I want to create a series of random numbers from a custom distribution. Suppose I have a data set named iris:

julia> using RDatasets

julia> iris = dataset("datasets", "iris");

Now I want to generate 100 random numbers sampled from the distribution of iris.SepalLength with a presumption that no one knows about the distribution of this vector. So in this case I should literally create a new distribution first; For this, there is an option by using Distributions.jl here. But I couldn’t follow the steps correctly. The doc says:

To implement a univariate sampler, one can define a subtype (say Spl) of Sampleable{Univariate,S} (where S can be Discrete or Continuous), and provide a rand method, as

function rand(rng::AbstractRNG, s::Spl)
    # ... generate a single sample from s
end

But I don’t know how to provide the s. I tried:

julia> using Distributions

julia> mysamp = Sampleable(iris.SepalLength)
ERROR: MethodError: no method matching Sampleable(::Vector{Float64})
Stacktrace:
 [1] top-level scope
   @ REPL[20]:1

Any help would be appreciated. I want to create a vector of random samples from a custom distribution. The custom distribution should be created from specific data.

You presumably have to decide on which distribution you think is the right one for that dataset, is it a gaussian distribution, for example?

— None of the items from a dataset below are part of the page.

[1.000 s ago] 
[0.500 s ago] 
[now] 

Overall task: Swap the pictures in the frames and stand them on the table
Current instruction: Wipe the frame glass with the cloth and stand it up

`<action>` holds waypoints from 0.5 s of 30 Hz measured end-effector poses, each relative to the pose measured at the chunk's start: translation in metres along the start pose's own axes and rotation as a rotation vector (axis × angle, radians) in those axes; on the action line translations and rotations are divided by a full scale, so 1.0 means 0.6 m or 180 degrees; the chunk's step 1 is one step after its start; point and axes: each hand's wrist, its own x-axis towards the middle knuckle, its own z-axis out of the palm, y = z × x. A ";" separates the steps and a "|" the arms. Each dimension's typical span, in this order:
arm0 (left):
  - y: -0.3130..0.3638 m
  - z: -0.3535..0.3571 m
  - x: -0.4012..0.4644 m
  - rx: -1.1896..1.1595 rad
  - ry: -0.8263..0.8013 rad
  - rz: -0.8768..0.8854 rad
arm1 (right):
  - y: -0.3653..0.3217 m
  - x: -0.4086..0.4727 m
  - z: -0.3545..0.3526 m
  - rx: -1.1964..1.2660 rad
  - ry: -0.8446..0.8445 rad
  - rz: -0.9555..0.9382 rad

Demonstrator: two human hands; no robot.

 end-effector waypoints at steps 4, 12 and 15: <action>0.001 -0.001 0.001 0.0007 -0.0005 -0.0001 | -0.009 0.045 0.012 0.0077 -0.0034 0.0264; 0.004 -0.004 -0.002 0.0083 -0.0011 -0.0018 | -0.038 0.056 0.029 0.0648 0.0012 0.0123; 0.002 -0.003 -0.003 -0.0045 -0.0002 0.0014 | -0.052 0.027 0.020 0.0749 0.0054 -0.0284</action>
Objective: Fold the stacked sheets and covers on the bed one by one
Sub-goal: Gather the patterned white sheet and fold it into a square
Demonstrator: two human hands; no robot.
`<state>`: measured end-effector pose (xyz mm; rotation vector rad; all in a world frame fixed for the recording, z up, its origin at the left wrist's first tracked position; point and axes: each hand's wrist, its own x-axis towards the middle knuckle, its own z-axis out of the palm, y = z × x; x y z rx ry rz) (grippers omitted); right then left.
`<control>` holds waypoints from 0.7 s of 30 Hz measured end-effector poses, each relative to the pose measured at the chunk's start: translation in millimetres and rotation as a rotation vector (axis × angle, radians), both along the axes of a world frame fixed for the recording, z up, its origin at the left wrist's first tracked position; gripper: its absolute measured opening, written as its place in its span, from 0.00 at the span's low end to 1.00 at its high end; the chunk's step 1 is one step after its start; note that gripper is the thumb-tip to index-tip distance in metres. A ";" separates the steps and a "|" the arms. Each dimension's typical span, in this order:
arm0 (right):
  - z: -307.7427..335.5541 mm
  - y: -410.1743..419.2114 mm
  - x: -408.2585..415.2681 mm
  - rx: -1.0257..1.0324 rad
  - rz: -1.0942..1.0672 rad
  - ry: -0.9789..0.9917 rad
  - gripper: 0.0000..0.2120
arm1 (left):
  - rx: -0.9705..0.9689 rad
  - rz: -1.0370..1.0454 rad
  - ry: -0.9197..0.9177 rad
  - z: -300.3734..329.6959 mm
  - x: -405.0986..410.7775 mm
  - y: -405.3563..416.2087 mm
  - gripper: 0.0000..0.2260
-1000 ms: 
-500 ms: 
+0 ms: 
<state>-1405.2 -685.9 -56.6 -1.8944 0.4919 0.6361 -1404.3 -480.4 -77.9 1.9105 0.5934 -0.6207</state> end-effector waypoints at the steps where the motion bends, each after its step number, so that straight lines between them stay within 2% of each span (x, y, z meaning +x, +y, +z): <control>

Then you fit that distribution to your data, to get the right parameters (e.g. mean and variance): Distribution Fitting · Distributions.jl

Finally you can sample from the fitted distribution:

using Random, Distributions
julia> r = randn(10)./5 .+ 2;  # starting data

julia> d = fit(Normal, r) 
Normal{Float64}(μ=2.091694546378728, σ=0.09721707142006106)

julia> rand(d, 5)
5-element Vector{Float64}:
 2.077566588816171
 1.9793350650939816
 2.319975404778217
 2.1013889428372607
 1.8952925440083732

If you have no idea which distribution to start with, then I guess you should try various, but the Normal distribution should be a good starting point for your case.

1 Like

Ah, thanks.
What if none of the available distributions were able to explain the dataset? Actually, this is my point.

Well, you can manipulate distributions, truncate them, mix them. If none of them are a good fit, do you have some idea what it could be?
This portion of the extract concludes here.